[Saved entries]

══════

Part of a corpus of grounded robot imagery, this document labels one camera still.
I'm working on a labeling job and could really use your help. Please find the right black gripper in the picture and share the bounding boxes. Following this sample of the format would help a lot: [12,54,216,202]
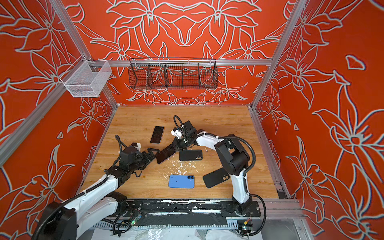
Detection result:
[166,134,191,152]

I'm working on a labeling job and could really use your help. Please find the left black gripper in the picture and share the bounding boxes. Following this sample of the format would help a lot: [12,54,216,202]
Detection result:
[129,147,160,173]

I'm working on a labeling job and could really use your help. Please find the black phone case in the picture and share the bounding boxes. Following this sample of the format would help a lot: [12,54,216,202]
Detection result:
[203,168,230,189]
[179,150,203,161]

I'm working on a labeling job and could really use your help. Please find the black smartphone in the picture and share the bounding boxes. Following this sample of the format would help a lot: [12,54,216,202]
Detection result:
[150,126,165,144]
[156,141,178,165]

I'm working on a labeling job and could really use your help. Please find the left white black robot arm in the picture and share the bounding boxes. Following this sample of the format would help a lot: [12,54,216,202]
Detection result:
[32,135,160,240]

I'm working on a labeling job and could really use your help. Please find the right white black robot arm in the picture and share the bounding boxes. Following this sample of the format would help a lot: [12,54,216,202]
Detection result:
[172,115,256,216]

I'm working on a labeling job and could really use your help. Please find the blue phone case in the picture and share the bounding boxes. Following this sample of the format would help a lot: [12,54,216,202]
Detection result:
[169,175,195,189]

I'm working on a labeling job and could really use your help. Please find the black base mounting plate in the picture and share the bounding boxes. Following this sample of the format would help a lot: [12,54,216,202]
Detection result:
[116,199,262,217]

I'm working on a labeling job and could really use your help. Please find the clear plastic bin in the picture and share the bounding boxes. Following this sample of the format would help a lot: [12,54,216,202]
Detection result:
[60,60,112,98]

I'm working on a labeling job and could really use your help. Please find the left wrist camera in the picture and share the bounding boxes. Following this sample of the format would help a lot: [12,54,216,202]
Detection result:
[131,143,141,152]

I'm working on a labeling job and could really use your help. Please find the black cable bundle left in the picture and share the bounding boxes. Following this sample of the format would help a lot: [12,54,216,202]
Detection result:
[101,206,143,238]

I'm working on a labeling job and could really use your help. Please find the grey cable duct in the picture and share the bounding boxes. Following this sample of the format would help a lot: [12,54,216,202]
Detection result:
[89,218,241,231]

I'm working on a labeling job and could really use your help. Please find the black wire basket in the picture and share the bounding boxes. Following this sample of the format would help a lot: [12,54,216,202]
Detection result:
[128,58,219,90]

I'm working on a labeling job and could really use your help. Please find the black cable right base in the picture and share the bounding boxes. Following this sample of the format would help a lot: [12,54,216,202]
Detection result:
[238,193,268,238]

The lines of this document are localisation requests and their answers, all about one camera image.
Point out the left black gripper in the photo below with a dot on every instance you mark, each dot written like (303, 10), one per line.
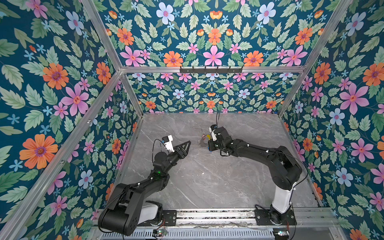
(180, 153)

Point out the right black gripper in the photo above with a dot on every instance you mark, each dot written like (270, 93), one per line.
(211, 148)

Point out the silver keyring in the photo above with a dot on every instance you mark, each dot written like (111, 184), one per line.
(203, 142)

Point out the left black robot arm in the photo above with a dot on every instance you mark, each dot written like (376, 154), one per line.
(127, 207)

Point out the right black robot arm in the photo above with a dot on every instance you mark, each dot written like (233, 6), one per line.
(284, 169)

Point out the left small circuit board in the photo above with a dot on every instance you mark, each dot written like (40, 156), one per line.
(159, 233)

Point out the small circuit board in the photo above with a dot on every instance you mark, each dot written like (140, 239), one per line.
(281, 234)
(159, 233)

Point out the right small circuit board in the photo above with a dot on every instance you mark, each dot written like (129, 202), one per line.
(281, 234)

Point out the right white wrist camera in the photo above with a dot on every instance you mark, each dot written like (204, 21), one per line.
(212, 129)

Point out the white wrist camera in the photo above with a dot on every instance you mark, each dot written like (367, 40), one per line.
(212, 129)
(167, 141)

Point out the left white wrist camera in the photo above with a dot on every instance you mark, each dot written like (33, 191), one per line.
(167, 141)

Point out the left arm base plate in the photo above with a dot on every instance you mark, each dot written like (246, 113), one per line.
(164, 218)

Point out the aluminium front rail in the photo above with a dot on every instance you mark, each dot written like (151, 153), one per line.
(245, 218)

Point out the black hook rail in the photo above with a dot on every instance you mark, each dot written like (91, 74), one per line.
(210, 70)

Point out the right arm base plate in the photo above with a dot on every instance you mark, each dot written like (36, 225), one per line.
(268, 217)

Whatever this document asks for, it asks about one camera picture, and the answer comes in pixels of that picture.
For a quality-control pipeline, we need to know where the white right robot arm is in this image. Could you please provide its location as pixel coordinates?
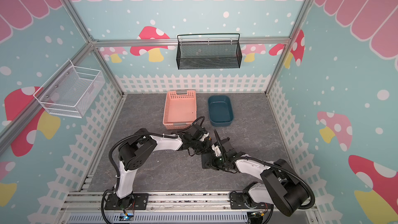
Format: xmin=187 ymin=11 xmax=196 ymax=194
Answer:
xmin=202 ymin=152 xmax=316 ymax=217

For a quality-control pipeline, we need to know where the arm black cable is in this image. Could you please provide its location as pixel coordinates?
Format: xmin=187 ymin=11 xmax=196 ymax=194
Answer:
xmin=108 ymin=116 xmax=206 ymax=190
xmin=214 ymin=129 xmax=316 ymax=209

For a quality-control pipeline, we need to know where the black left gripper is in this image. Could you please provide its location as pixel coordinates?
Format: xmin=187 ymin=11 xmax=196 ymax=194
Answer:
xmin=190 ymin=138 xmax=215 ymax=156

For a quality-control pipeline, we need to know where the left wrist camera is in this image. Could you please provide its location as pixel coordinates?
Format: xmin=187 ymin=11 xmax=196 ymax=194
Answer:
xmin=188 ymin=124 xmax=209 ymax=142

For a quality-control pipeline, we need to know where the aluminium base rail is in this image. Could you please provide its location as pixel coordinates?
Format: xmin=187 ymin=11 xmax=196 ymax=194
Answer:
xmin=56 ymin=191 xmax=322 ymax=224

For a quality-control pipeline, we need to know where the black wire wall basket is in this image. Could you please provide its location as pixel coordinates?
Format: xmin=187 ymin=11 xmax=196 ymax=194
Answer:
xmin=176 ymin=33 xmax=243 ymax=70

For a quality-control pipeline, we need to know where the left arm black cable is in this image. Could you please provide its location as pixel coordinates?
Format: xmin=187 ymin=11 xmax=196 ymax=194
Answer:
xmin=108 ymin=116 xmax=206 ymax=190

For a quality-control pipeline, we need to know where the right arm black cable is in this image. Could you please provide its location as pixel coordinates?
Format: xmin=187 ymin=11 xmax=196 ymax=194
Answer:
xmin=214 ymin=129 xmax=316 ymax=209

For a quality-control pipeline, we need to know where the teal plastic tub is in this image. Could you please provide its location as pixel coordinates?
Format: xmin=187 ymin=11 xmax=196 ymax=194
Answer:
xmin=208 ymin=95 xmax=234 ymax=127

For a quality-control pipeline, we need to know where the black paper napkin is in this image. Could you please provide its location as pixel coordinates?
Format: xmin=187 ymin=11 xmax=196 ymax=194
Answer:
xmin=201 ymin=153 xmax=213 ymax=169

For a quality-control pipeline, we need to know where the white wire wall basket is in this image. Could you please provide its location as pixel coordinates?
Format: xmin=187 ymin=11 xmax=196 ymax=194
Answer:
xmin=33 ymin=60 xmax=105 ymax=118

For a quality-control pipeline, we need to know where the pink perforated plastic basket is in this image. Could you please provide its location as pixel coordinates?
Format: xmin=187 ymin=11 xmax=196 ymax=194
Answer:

══════

# TASK DETAILS
Word for word, return the entries above, but without any pictures.

# ANSWER FOR THIS EXERCISE
Part of a corpus of grounded robot imagery, this document labels one camera still.
I'm working on a labeling job and could really use your help. Please find the right black gripper in the picture and share the bounding boxes. Following this sample of the format would help a lot: [12,54,216,202]
Detection result:
[166,134,191,152]

I'm working on a labeling job and could really use your help. Please find the left black gripper in the picture and share the bounding boxes. Following this sample of the format would help a lot: [12,54,216,202]
Detection result:
[129,147,160,173]

I'm working on a labeling job and could really use your help. Please find the black phone case in the picture and share the bounding boxes. Following this sample of the format would help a lot: [12,54,216,202]
Detection result:
[203,168,230,189]
[179,150,203,161]

I'm working on a labeling job and could really use your help. Please find the black smartphone in the picture and share the bounding boxes. Following this sample of the format would help a lot: [12,54,216,202]
Detection result:
[150,126,165,144]
[156,141,178,165]

I'm working on a labeling job and could really use your help. Please find the left white black robot arm in the picture and share the bounding boxes. Following this sample of the format would help a lot: [12,54,216,202]
Detection result:
[32,135,160,240]

I'm working on a labeling job and could really use your help. Please find the right white black robot arm in the picture and share the bounding boxes. Following this sample of the format would help a lot: [12,54,216,202]
Detection result:
[172,115,256,216]

I'm working on a labeling job and could really use your help. Please find the blue phone case in the picture and share the bounding boxes. Following this sample of the format would help a lot: [12,54,216,202]
Detection result:
[169,175,195,189]

I'm working on a labeling job and could really use your help. Please find the black base mounting plate in the picture and share the bounding boxes. Following this sample of the format would help a lot: [12,54,216,202]
Detection result:
[116,199,262,217]

I'm working on a labeling job and could really use your help. Please find the clear plastic bin in the picture and share the bounding boxes. Following this sample of the format would help a lot: [12,54,216,202]
Detection result:
[60,60,112,98]

I'm working on a labeling job and could really use your help. Please find the left wrist camera in the picture and share the bounding boxes. Following this sample of the format would help a lot: [12,54,216,202]
Detection result:
[131,143,141,152]

I'm working on a labeling job and could really use your help. Please find the black cable bundle left in the picture and share the bounding boxes. Following this sample of the format would help a lot: [12,54,216,202]
Detection result:
[101,206,143,238]

I'm working on a labeling job and could really use your help. Please find the grey cable duct in the picture and share the bounding boxes. Following this sample of the format would help a lot: [12,54,216,202]
Detection result:
[89,218,241,231]

I'm working on a labeling job and could really use your help. Please find the black wire basket in the picture and share the bounding boxes. Following this sample of the format would help a lot: [12,54,216,202]
Detection result:
[128,58,219,90]

I'm working on a labeling job and could really use your help. Please find the black cable right base in the picture and share the bounding boxes. Following this sample of the format would help a lot: [12,54,216,202]
Detection result:
[238,193,268,238]

The lines of this document are localisation requests and their answers, all about one camera image.
Point out the left black gripper in the photo below with a dot on every instance you mark, each dot written like (303, 10), one per line.
(180, 153)

Point out the right black gripper in the photo above with a dot on every instance you mark, each dot written like (270, 93), one per line.
(211, 148)

Point out the silver keyring in the photo above with a dot on every instance you mark, each dot written like (111, 184), one per line.
(203, 142)

Point out the left black robot arm in the photo above with a dot on every instance you mark, each dot written like (376, 154), one per line.
(127, 207)

Point out the right black robot arm in the photo above with a dot on every instance you mark, each dot written like (233, 6), one per line.
(284, 169)

Point out the left small circuit board in the photo above with a dot on every instance you mark, each dot written like (40, 156), one per line.
(159, 233)

Point out the small circuit board in the photo above with a dot on every instance you mark, each dot written like (140, 239), one per line.
(281, 234)
(159, 233)

Point out the right small circuit board in the photo above with a dot on every instance you mark, each dot written like (129, 202), one per line.
(281, 234)

Point out the right white wrist camera in the photo above with a dot on every instance you mark, each dot written like (204, 21), one per line.
(212, 129)

Point out the white wrist camera in the photo above with a dot on every instance you mark, each dot written like (367, 40), one per line.
(212, 129)
(167, 141)

Point out the left white wrist camera in the photo above with a dot on every instance you mark, each dot written like (33, 191), one per line.
(167, 141)

Point out the left arm base plate in the photo above with a dot on every instance you mark, each dot written like (246, 113), one per line.
(164, 218)

Point out the aluminium front rail in the photo above with a dot on every instance you mark, each dot written like (151, 153), one per line.
(245, 218)

Point out the black hook rail in the photo above with a dot on every instance you mark, each dot written like (91, 74), one per line.
(210, 70)

Point out the right arm base plate in the photo above with a dot on every instance you mark, each dot written like (36, 225), one per line.
(268, 217)

Whatever this document asks for, it asks about one camera picture, and the answer comes in pixels of that picture.
For a quality-control pipeline, we need to know where the white right robot arm is in this image. Could you please provide its location as pixel coordinates?
Format: xmin=187 ymin=11 xmax=196 ymax=194
Answer:
xmin=202 ymin=152 xmax=316 ymax=217

For a quality-control pipeline, we need to know where the arm black cable is in this image. Could you please provide its location as pixel coordinates?
Format: xmin=187 ymin=11 xmax=196 ymax=194
Answer:
xmin=108 ymin=116 xmax=206 ymax=190
xmin=214 ymin=129 xmax=316 ymax=209

For a quality-control pipeline, we need to know where the black left gripper is in this image. Could you please provide its location as pixel coordinates?
Format: xmin=187 ymin=11 xmax=196 ymax=194
Answer:
xmin=190 ymin=138 xmax=215 ymax=156

For a quality-control pipeline, we need to know where the left wrist camera is in this image. Could you please provide its location as pixel coordinates?
Format: xmin=187 ymin=11 xmax=196 ymax=194
Answer:
xmin=188 ymin=124 xmax=209 ymax=142

For a quality-control pipeline, we need to know where the aluminium base rail is in this image. Could you please provide its location as pixel coordinates?
Format: xmin=187 ymin=11 xmax=196 ymax=194
Answer:
xmin=56 ymin=191 xmax=322 ymax=224

For a quality-control pipeline, we need to know where the black wire wall basket is in this image. Could you please provide its location as pixel coordinates?
Format: xmin=187 ymin=11 xmax=196 ymax=194
Answer:
xmin=176 ymin=33 xmax=243 ymax=70

For a quality-control pipeline, we need to know where the left arm black cable is in this image. Could you please provide its location as pixel coordinates?
Format: xmin=187 ymin=11 xmax=196 ymax=194
Answer:
xmin=108 ymin=116 xmax=206 ymax=190

For a quality-control pipeline, we need to know where the right arm black cable is in this image. Could you please provide its location as pixel coordinates?
Format: xmin=187 ymin=11 xmax=196 ymax=194
Answer:
xmin=214 ymin=129 xmax=316 ymax=209

For a quality-control pipeline, we need to know where the teal plastic tub is in this image. Could you please provide its location as pixel coordinates?
Format: xmin=187 ymin=11 xmax=196 ymax=194
Answer:
xmin=208 ymin=95 xmax=234 ymax=127

For a quality-control pipeline, we need to know where the black paper napkin is in this image. Could you please provide its location as pixel coordinates?
Format: xmin=187 ymin=11 xmax=196 ymax=194
Answer:
xmin=201 ymin=153 xmax=213 ymax=169

For a quality-control pipeline, we need to know where the white wire wall basket is in this image. Could you please provide its location as pixel coordinates?
Format: xmin=187 ymin=11 xmax=196 ymax=194
Answer:
xmin=33 ymin=60 xmax=105 ymax=118

For a quality-control pipeline, we need to know where the pink perforated plastic basket is in this image. Could you please provide its location as pixel coordinates?
Format: xmin=187 ymin=11 xmax=196 ymax=194
Answer:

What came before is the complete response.